§ What you need to do
Going through the data below, please show each line containing the string "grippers".
- - - - - - -
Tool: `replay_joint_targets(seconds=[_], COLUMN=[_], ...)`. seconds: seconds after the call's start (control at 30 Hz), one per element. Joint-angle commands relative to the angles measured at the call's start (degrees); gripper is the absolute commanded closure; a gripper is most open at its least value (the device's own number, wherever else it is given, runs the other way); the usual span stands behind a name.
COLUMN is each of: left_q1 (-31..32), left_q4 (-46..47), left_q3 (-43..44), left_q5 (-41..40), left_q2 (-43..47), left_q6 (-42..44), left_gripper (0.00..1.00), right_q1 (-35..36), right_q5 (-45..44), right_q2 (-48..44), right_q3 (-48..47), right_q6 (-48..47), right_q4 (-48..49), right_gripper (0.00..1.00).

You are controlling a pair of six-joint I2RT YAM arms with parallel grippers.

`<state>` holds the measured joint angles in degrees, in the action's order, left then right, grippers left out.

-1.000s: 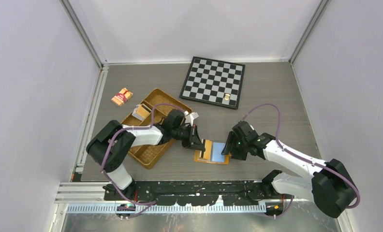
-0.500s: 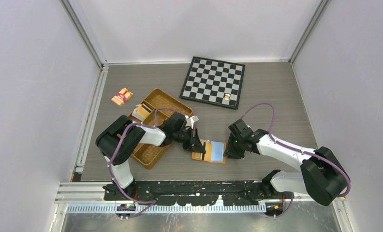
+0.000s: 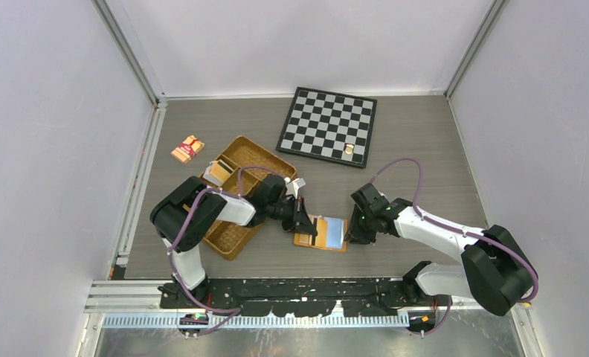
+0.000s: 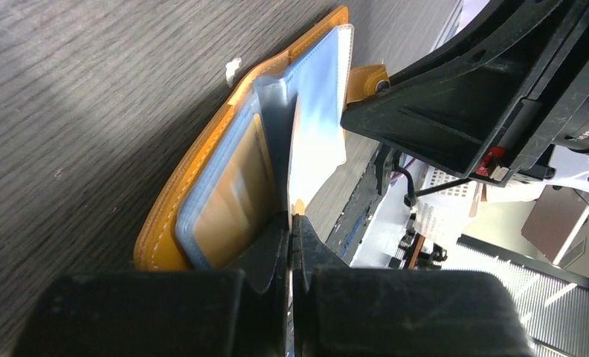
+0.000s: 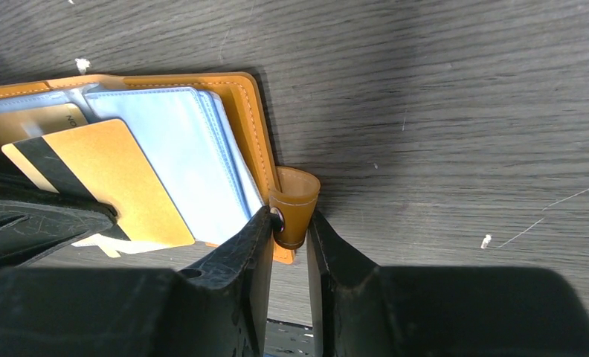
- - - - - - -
§ Your response
You are controlling a pair of six-joint I2RT YAM arms with parallel grippers.
`<state>` holds the measured joint angles in degrees, in the action's order, left then right, grippers left out.

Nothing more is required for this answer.